What is an E-Cigarette?

An E-Cigarette is usually made up of: a rechargeable lithium-ion battery, an atomiser and a replaceable or refillable cartridge containing liquid nicotine, flavours and other chemicals. The battery heats up a coil attached to a wick, which heats liquid containing nicotine, creating vapour that is then inhaled.

Smoking an e-cigarette is more accurately described as ‘vaping’. It is claimed that ‘vaping’ is safer than smoking because of the absence of tobacco and smoke.

In a market worth GBP 90 million, there are approximately 1.3 million users of E-Cigarettes in the UK, a figure which is expected to increase rapidly over the next few years.

What are the fire risks?

E-Cigarettes are a relatively new product and therefore their risks, including their fire risks, are not yet fully understood. Despite the fact that you do not light an E-Cigarette, there are still fire risks associated with this product.

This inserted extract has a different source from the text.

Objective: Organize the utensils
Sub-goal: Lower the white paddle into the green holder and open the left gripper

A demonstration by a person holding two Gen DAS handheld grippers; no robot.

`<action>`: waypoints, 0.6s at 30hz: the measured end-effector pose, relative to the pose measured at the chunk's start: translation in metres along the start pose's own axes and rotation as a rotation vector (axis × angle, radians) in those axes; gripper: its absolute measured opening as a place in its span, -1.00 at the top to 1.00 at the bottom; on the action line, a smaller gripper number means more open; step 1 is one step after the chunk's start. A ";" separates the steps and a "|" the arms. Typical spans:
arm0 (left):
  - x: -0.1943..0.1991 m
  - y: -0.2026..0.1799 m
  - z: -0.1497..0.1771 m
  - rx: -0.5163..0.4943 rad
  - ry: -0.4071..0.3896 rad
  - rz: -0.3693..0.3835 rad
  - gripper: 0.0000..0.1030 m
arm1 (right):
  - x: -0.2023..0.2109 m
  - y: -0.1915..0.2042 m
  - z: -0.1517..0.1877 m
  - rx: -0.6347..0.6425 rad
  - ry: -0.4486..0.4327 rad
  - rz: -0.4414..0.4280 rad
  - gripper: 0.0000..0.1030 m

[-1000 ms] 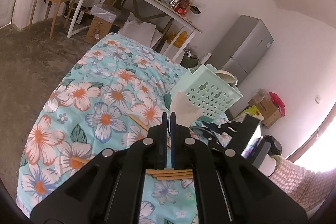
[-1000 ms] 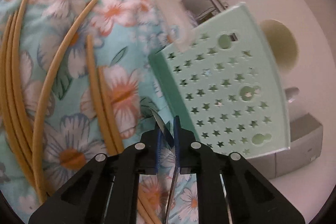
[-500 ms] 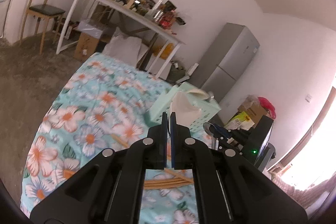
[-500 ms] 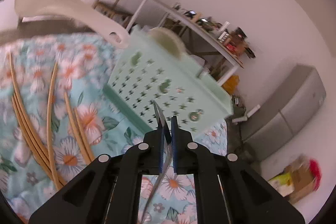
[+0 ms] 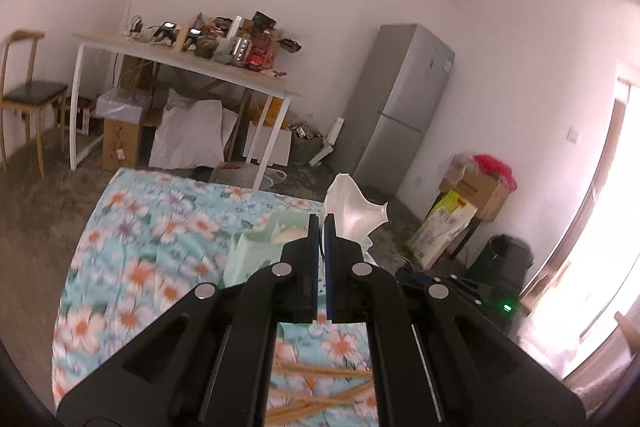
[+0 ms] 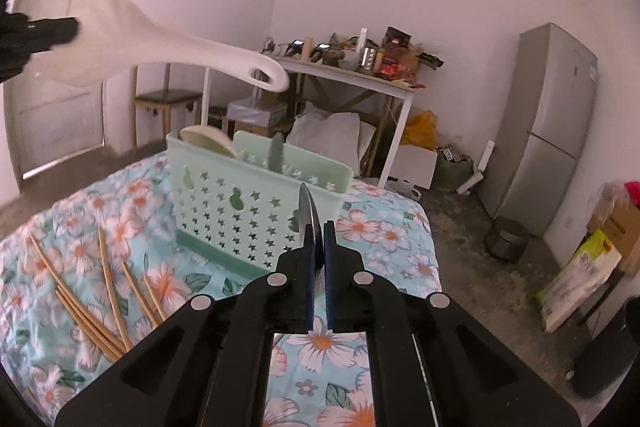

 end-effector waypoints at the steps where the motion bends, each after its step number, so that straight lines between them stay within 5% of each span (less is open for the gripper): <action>1: -0.006 -0.003 -0.003 -0.012 0.012 -0.005 0.97 | 0.001 -0.003 0.000 -0.015 -0.006 -0.003 0.92; 12: -0.095 -0.035 -0.015 -0.211 0.261 -0.125 0.97 | -0.003 -0.020 0.001 -0.095 -0.026 -0.029 0.92; 18: -0.132 -0.039 -0.020 -0.218 0.292 -0.135 0.95 | -0.004 -0.028 0.001 -0.133 -0.027 -0.035 0.92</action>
Point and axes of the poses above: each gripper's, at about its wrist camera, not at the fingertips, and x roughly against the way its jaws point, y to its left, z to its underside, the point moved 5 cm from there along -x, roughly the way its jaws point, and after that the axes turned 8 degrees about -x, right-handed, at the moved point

One of the fire risks associated with E-Cigarettes is the potential to overheat, catch fire and even explode whilst charging; such incidents have caused several minor fires across the UK in the last year. These fires have resulted in a number of injuries, including first and second degree burns and one incident tragically resulted in the death of an elderly lady. It has also been reported that an E-Cigarette exploded whilst a man was ‘vaping’, causing injury to his tongue.

Many of the batteries within these devices do not have over-current protection which is found in mobile phones, meaning the E-Cigarette will continue to charge even when fully charged.

In order to minimise the risk of fire, it is advisable to only use the charger supplied with your E-Cigarette and avoid leaving E-Cigarettes on charge overnight or for long periods of time whilst unattended.

Is there any regulation of this fire risk?

Currently, there is no regulation of the fire-risks associated with E-Cigarettes, nor are there any plans to introduce such regulation. As it stands, the fire safety of E-Cigarettes remains uncertain and extreme care should be exercised with a product so new to the UK marketplace.